9 National regulation No 1/2006 states:

‘Under Article 2(1)(23) of Law No 297/2004, it is to be presumed, in the absence of proof to the contrary, that the following persons, inter alia, are acting in concert:

(a) persons who, in the context of economic transactions, use financial resources from the same source or from different entities which are involved persons;

(j) persons who have carried out or who are carrying out economic transactions together, whether related or unrelated to the capital market.’

The dispute in the main proceedings and the question referred for a preliminary ruling

10 Romenergo was a shareholder of SIF Banat Crişana SA (‘Banat Crişana’), a financial investment company resulting from the privatisation process which took place in Romania and whose shares are traded on the capital market, and Romenergo held 4.55498% of the voting rights attached to the shares in Banat Crişana. Romenergo subsequently transferred all its shares in that company to Aris Capital.

11 On 18 March 2014, the Financial Authority adopted Decisions Nos A/209, A/210 and A/211 (together ‘the administrative decisions at issue’), according to which:

– The shareholders XV, YW, ZX, Romenergo, Smalling Limited and Gardner Limited are presumed to be acting in concert as regards Banat Crişana, under Article 2(1)(22)(a) and (c) and (23)(a) and (c) of the Law on capital markets in conjunction with Article 2(3)(j) of national regulation No 1/2006;

– SC Depozitarul Central SA is obliged to take the necessary measures to enter in its registers the suspension of the exercise of voting rights over shares issued by Banat Crişana which exceed 5% of the voting rights and are held by XV, YW, ZX, Romenergo, Smalling Limited and Gardner Limited;

– the Board of Directors of Banat Crișana is obliged to take the measures necessary so that the group formed by the shareholders XV, YW, ZX, Romenergo, Smalling Limited and Gardner Limited, which are presumed to be acting in concert, may no longer exercise the voting rights attached to the position held in breach of Article 286 bis(1) of the Law on capital markets and Article 2(3)(j) of national regulation No 1/2006.

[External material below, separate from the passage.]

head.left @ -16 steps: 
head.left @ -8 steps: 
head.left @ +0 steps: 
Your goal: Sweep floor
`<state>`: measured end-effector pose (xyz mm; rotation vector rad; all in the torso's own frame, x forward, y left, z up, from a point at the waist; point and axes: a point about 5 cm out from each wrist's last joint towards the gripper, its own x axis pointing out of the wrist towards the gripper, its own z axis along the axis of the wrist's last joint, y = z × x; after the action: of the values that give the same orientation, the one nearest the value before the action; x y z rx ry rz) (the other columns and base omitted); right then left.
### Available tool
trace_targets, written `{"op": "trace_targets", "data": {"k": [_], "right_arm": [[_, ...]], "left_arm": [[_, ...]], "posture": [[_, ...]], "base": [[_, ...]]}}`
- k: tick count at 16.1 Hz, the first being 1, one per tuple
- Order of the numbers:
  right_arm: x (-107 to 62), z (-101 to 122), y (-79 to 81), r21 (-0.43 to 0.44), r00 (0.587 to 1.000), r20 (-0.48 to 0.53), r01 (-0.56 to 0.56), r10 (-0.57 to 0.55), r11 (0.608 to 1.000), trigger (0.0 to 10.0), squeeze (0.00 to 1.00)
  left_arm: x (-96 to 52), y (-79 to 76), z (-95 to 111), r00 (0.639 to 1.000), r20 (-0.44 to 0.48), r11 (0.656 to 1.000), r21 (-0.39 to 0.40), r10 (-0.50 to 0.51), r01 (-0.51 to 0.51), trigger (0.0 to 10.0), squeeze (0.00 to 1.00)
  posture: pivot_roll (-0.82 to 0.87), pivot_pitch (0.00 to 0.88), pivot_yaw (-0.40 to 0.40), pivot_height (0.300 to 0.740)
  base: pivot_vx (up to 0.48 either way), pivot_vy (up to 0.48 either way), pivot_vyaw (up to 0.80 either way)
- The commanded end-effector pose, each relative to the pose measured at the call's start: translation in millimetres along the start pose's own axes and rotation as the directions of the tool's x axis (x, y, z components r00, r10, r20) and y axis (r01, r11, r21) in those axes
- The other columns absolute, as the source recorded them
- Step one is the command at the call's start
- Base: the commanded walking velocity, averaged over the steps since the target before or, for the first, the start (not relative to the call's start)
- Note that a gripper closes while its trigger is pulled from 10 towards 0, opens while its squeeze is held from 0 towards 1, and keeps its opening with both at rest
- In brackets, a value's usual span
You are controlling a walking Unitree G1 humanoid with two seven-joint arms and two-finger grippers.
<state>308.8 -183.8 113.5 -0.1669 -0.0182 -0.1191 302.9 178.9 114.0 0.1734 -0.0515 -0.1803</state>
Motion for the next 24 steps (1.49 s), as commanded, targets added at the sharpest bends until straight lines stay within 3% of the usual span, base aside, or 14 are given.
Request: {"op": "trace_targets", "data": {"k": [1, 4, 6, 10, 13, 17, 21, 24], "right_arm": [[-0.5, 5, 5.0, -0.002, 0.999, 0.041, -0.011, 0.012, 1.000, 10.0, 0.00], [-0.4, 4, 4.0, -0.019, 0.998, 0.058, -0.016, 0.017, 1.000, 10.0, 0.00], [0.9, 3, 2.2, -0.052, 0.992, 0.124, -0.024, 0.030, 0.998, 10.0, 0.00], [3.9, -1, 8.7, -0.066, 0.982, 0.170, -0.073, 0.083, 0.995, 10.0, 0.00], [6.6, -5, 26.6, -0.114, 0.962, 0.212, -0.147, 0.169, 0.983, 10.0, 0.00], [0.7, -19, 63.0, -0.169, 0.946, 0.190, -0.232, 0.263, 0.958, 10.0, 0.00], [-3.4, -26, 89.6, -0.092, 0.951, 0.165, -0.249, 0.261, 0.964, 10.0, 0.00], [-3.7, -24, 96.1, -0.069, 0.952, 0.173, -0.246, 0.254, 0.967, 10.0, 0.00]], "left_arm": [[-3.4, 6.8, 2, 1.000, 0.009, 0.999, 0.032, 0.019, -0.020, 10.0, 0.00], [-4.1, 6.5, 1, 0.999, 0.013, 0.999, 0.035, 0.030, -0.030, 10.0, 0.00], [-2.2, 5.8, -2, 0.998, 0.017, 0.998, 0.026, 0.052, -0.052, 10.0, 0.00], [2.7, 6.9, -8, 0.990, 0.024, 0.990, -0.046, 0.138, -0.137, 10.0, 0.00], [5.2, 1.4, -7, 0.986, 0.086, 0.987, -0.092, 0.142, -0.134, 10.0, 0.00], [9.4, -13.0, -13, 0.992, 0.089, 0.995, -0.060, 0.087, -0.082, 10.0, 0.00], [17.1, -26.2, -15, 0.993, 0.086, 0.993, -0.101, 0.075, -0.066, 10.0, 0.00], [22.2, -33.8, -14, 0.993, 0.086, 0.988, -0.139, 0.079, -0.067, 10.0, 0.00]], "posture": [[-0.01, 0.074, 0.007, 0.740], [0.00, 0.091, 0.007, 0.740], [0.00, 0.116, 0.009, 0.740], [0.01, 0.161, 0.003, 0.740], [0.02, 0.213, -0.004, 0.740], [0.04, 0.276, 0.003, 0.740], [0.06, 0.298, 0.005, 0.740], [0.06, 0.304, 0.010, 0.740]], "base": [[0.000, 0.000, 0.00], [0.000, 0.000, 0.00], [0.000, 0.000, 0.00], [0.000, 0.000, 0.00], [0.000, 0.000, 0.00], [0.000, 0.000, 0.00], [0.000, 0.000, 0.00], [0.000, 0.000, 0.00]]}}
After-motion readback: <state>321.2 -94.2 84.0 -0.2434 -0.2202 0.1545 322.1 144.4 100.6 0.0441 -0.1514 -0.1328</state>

12 The Financial Authority therefore ordered the abovementioned shareholders, who were presumed to be acting in concert, to sell within three months a proportion of the shares held in Banat Crişana, so that their combined shares did not exceed the 5% limit imposed by the Romanian regulations.

13 Since they considered that the administrative decisions at issue were contrary to EU law, Romenergo and Aris Capital brought an action before the Curtea de Apel București (Court of Appeal, Bucharest, Romania) concerning, first, the validity of those decisions and, secondly, that of Article 2(3)(j) of national regulation No 1/2006.

14 In the course of the proceedings before the Financial Authority and then before the Curtea de Apel București (Court of Appeal, Bucharest), the applicants in the main proceedings submitted that the relevant national provisions infringe, inter alia, the provisions of EU law on the free movement of capital. They also argued that the concept of ‘concerted action’, as provided for in EU law, applies only in the context of a binding takeover bid, since the EU legislature presumes that persons who are controlled or who control others act in concert and that, together, they seek to assume control of the issuing company through the execution of the bid or the frustration thereof. Article 2(2) of Directive 2004/25 establishes only a presumption as regards persons controlled by another person holding the majority of voting rights.

15 Romenergo and Aris Capital submit that EU law does not provide for the possibility of establishing a presumption of concerted action based generally on ‘economic’ considerations and does not recognise the existence of concerted action where, in carrying out economic transactions, persons use financial resources which have the same source or come from involved persons through different entities.

16 On 4 May 2015, the Curtea de Apel București (Court of Appeal, Bucharest) dismissed the application of Romenergo and Aris Capital as unfounded. Romenergo and Aris Capital then appealed to the referring court.

17 In those circumstances the Înalta Curte de Casație și Justiție (High Court of Cassation and Justice, Romania) decided to stay the proceedings and to refer the following question to the Court of Justice for a preliminary ruling:

‘Must Article 63 et seq. TFEU, read in conjunction with Article 2(2) of Directive 2004/25 and Article 87 of Directive 2001/34/EC, be interpreted as precluding a national legislative framework (in the present case Article 2(3)(j) of … national regulation No 1/2006) which establishes a legal presumption of concerted practice in respect of shareholdings in companies whose shares are admitted to trading on a regulated market and [which] are treated as alternative investment funds (known as “financial investment companies”) with regard to:

– persons who have carried out or who are carrying out economic transactions together, whether related or unrelated to the capital market, and

– persons who, in carrying out economic transactions, use financial resources which have the same origin or which originate from different entities which are involved persons?’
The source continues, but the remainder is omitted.